An influential Chinese legal expert has listed six reasons why Hong Kong isn't ready for universal suffrage, including insufficient patriotic education, the South China Morning Post reported on Friday.
Wang Zhenmin - known as one of the "guardians" of Hong Kong's post-handover constitution, the Basic Law - also said the territory's lack of national security legislation, as required by Article 23 of the Basic Law, also showed it was not ready.
Three years ago, the Hong Kong government was forced to shelve proposed security laws after over half a million people in a city of less than 7 million took to the streets in opposition.
The Basic Law, which took effect when Britain returned Hong Kong to China in 1997, says the territory will ultimately have universal suffrage for the chief executive and the legislature, but does not lay out a timetable or specific conditions.
Although many - some say most - people in Hong Kong want universal suffrage as soon as possible, the Communist leadership in Beijing has refused to allow Hong Kongers or the city government to decide on the timetable or conditions.
The views of Wang, a deputy dean of the Tsinghua University law school, have in the past generally reflected the official line. However, Beijing so far has been less explicit about the conditions for Hong Kong to have full democracy.
He said the defeat of an electoral reform package proposed by Chief Executive Donald Tsang late last year showed that Hong Kong was not prepared for full democracy.
Pro-democracy legislators said the reforms did little to advance the political system toward democracy. Wang said it showed a lack of necessary consensus over democratisation. "The failure [of the reform plan] is not a healthy indicator of the city's political and democratic development," the newspaper quoted him as telling a conference in Beijing.

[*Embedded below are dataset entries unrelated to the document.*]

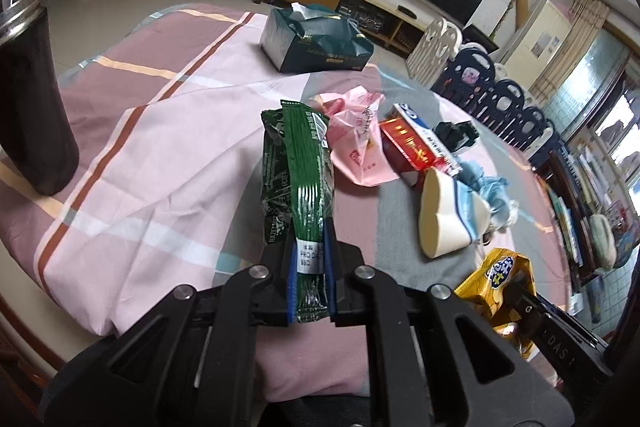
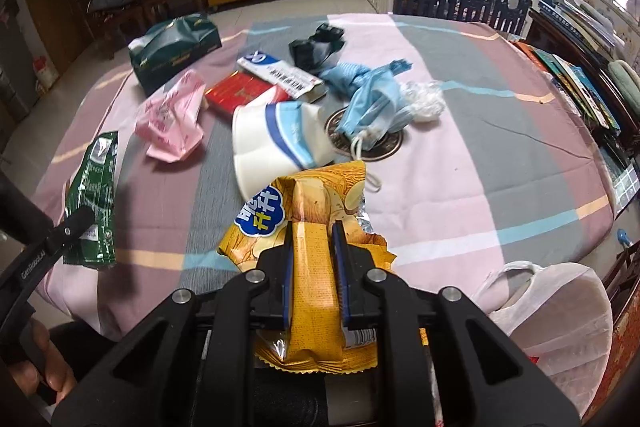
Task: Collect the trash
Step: 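Lift the long green bag and yellow chip bag above the table with both tools, then carry both bags over the white basket and open both tools to drop them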
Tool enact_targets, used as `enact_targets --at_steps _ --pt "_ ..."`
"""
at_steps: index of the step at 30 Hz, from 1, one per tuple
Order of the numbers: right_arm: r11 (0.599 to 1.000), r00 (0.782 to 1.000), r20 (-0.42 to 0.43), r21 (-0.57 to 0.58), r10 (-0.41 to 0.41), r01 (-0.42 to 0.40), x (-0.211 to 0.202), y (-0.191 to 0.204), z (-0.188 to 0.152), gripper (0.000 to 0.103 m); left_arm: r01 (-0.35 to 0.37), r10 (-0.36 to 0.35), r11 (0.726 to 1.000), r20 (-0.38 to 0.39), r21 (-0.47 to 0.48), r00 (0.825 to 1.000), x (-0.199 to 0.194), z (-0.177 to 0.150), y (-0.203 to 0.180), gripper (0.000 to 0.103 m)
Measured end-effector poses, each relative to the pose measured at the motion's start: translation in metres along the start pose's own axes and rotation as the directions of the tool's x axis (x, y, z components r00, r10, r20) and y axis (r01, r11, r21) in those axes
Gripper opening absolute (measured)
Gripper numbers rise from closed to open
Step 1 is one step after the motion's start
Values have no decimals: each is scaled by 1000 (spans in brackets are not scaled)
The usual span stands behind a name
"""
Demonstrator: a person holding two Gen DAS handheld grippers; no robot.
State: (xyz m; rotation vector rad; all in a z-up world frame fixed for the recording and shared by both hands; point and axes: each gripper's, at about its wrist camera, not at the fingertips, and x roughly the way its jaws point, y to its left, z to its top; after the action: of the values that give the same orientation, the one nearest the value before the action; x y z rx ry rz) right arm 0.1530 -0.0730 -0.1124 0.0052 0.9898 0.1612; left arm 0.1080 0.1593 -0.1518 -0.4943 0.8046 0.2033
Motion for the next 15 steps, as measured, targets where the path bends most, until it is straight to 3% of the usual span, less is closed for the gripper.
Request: enact_targets --at_steps 4,8,15 --pt "1000 1000 7 30 -6 6 -8 -13 4 18 95 -95 994 -1 -49 995 -1 1 4 12" --pt "999 998 43 19 -43 42 -28 -29 5 18 213 -213 975 5 -64 977 -4 1 2 12" --pt "992 990 92 82 -103 96 -88 -114 -13 18 344 -341 936 -51 73 939 -13 -11 -41 12"
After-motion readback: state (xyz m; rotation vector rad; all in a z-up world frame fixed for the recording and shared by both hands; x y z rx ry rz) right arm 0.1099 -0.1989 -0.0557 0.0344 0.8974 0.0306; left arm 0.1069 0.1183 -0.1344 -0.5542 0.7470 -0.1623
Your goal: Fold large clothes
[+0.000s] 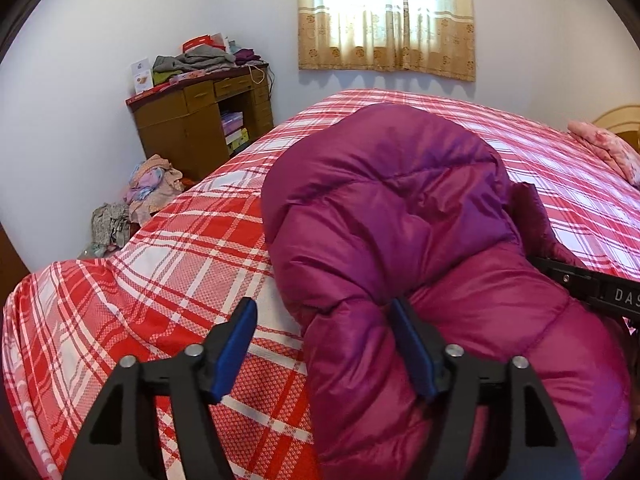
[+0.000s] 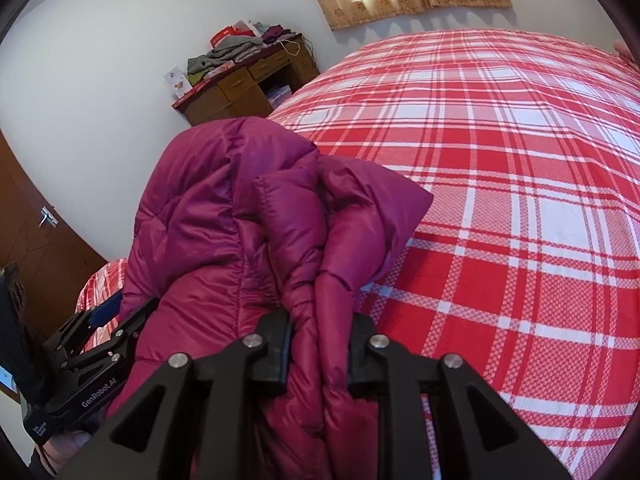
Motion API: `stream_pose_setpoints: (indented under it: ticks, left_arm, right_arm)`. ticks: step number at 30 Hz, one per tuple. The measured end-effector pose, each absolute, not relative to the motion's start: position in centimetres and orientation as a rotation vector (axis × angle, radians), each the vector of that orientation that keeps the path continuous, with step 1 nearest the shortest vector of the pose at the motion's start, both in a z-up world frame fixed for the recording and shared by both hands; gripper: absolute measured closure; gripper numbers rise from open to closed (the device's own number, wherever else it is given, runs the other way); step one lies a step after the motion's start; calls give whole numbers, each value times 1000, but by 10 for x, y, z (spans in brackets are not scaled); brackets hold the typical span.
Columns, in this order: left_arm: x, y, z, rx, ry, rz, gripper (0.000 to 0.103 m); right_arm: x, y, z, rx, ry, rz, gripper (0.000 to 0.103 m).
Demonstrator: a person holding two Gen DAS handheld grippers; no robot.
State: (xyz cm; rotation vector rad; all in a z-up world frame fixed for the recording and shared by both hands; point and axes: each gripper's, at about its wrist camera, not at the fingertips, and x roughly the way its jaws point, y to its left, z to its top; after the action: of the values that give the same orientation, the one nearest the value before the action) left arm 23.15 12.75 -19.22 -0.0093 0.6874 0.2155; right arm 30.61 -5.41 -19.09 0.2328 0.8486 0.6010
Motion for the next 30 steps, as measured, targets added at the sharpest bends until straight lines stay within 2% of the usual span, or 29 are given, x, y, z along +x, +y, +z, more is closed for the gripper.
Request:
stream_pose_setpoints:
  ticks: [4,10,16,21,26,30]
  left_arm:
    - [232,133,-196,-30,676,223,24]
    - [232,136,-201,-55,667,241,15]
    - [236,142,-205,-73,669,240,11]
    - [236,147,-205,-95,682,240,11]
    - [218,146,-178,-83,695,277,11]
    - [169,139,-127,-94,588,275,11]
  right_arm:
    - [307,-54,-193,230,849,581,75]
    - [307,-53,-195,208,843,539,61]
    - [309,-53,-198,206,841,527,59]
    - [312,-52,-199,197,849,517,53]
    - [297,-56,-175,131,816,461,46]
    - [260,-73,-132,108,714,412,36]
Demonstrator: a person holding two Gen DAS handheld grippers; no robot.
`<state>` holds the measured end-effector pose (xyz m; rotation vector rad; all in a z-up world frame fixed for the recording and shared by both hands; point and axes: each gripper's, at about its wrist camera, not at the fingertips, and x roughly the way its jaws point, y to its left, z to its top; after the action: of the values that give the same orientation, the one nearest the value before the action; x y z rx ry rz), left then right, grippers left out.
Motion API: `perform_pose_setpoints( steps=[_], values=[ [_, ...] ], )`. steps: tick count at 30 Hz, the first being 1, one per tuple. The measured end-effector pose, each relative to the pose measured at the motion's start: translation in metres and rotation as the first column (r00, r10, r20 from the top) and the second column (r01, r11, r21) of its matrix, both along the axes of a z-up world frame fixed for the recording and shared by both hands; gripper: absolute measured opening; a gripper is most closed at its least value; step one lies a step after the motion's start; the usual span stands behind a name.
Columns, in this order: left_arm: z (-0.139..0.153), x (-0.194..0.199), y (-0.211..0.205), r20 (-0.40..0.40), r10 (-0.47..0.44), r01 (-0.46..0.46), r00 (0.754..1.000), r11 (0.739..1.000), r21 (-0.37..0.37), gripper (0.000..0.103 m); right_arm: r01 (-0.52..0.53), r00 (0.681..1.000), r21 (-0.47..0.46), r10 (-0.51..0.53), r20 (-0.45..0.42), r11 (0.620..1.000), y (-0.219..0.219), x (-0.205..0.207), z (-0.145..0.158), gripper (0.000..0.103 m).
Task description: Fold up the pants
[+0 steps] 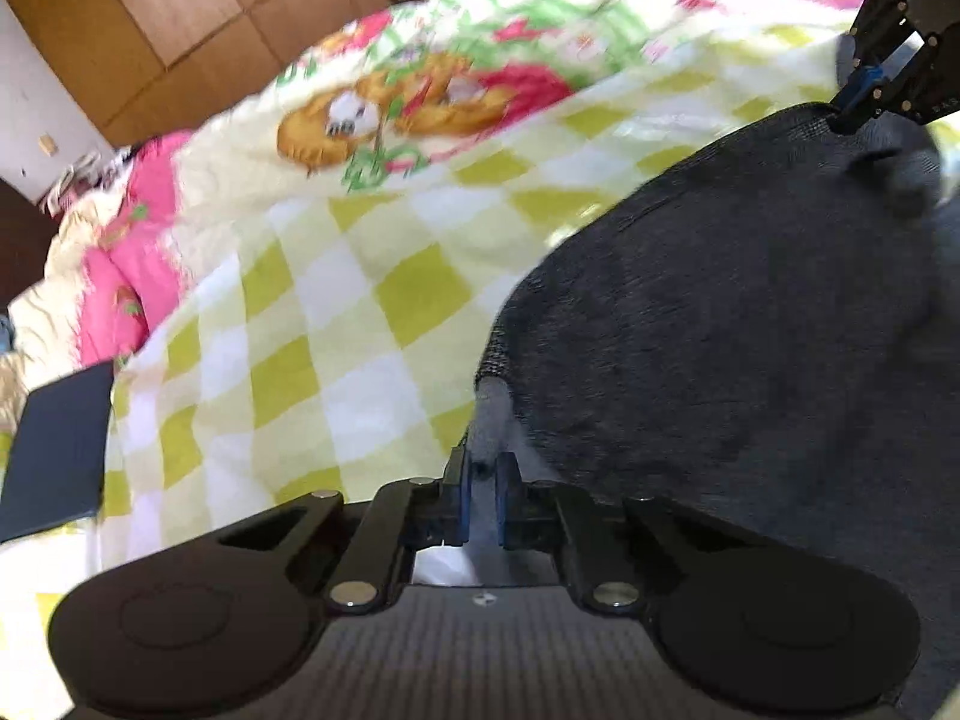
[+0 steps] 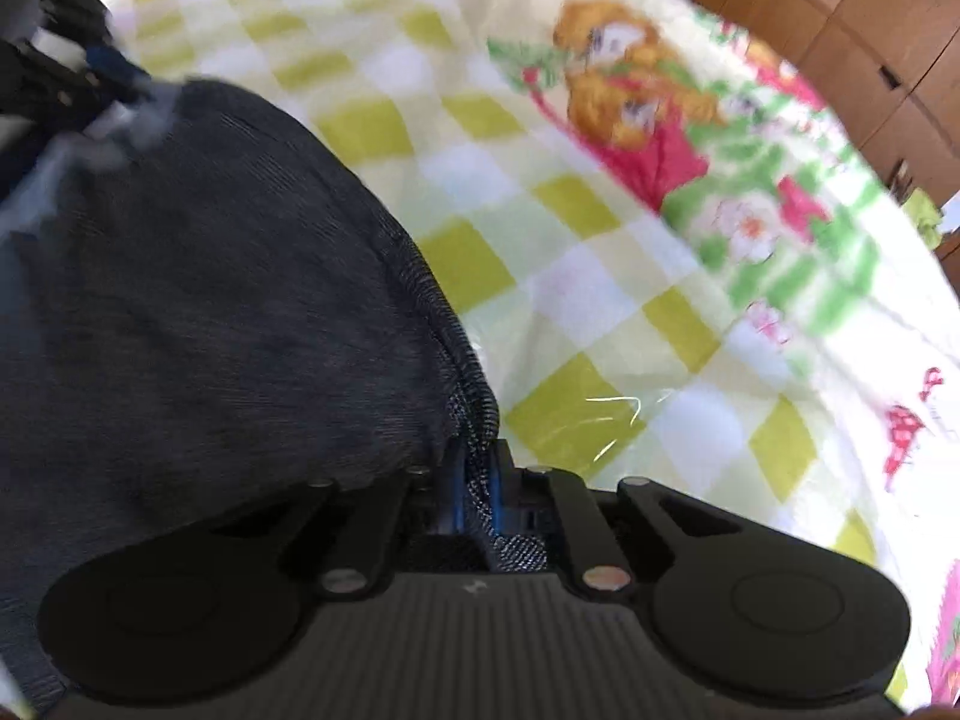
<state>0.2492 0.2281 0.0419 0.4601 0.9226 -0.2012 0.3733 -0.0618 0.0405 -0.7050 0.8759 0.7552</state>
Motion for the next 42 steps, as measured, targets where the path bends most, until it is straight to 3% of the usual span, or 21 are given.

Xu Chongde, another legal expert from the mainland, said universal suffrage could be implemented only when it could guarantee a "patriotic" winner.
"If anyone today could ensure that the [chief executive] selected through universal suffrage is a patriot, then I would suggest introducing universal suffrage today," he said.
Xu lumped Taiwan's independent-leaning President Chen Shui-bian in with Hitler and Italian dictator Mussolini as "experts at inciting people's emotions" in elections, and said most US presidents have been lacklustre.